> [Work request]
For the data that follows, report how many lines contain the word "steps", and nothing else.

START Supplied data

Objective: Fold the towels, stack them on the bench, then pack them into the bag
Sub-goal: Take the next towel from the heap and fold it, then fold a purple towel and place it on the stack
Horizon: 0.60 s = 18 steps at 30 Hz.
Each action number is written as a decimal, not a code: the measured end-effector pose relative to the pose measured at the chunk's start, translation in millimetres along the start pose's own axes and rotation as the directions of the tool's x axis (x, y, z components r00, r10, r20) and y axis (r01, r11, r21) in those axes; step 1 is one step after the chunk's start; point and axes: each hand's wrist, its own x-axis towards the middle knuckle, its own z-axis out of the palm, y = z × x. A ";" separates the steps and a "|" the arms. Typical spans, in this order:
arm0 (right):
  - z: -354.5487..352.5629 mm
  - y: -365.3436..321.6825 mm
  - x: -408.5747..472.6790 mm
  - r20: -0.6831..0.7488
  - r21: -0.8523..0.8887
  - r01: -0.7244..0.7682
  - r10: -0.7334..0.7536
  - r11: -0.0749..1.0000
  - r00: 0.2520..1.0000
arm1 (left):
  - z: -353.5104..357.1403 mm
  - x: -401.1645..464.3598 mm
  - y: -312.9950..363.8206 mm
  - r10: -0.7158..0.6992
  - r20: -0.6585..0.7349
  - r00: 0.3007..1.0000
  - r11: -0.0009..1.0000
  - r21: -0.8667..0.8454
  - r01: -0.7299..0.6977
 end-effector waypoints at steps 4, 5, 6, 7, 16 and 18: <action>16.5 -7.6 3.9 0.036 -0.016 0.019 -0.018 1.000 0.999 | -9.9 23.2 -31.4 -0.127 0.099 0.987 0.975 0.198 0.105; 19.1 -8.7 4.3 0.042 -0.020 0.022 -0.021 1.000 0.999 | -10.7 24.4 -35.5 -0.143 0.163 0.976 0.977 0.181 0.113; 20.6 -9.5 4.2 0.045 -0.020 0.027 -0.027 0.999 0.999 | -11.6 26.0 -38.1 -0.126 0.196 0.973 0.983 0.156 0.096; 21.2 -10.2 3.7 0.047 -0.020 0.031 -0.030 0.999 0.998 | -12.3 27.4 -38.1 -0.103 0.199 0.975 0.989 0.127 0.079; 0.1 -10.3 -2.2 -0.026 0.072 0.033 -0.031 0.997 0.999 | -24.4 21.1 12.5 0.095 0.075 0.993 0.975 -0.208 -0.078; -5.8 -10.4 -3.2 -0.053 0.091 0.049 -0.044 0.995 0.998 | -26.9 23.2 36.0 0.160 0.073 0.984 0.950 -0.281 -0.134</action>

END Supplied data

> [Answer]
3